For worksheets, tests and more - click here.


Personal Concept Profile

This is designed to stimulate your thinking about your current relationship and how it has affected you. Use these insights and this information to create clarity about what's going on in your relationship. Use a journal to record your thoughts. The following are 42 sentences. You are to finish each sentence with an honest and spontaneous thought. Do not spend a great amount of time contemplating any one item. Your first reaction will probably be the most revealing. NOTE: Be brutally candid in all of your responses. Resist the temptation to put down a "right" answer.
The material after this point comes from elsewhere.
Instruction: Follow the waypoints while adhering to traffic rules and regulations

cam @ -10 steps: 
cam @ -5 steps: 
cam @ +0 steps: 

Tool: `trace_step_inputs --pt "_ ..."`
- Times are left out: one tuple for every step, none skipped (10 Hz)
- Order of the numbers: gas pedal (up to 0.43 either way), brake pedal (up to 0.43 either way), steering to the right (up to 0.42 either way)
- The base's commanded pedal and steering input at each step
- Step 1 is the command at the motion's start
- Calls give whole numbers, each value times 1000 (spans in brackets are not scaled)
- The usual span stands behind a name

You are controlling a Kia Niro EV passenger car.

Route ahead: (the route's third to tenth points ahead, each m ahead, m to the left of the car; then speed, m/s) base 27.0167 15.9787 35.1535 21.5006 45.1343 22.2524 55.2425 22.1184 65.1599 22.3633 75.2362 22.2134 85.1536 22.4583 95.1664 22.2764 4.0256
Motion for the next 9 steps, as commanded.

No one needs to see these responses but you.

1. I tend to deny ...

2. I am happiest when ...

3. Sometimes I ...

4. What makes me angry is ...

5. I wish ...

6. I hate it when ...

7. When I get angry I ...

8. I would give anything if my partner would ...

9. Sometimes ...

10. I would be more lovable if ...

11. My mother and father ...

12. If only I had ...

13. My best quality is ...

14. Sometimes at night ...

15. When I was a child ...

16. My worst trait is ...

17. My life really changed when ...

18. If my relationship ends it will be because ...

19. My partner hates it when I ...

20. When I am alone I ...

21. My partner gets angry when ...

22. My partner's greatest fear is ...

23. It hurts me when my partner ...

24. I feel the loneliest when ...

25. I am afraid ...

26. I love ...

27. We used to laugh more because ...

28. It would be best if ...

29. Friends ...

30. I feel like a phony when ...

31. I can't forgive ...

32. Together we ...

33. What surprises me is ...

34. I believe ...

35. Other people think ...

36. Men ...

37. Women ...

38. I regret ...

39. It doesn't pay to ...

40. It helps when we ...

41. If only ...

42. We never seem to ...

Whether you realize it or not, your answers to these questions have provided you with some important revelations about your attitudes, and some equally important patterns or trends in your behavior.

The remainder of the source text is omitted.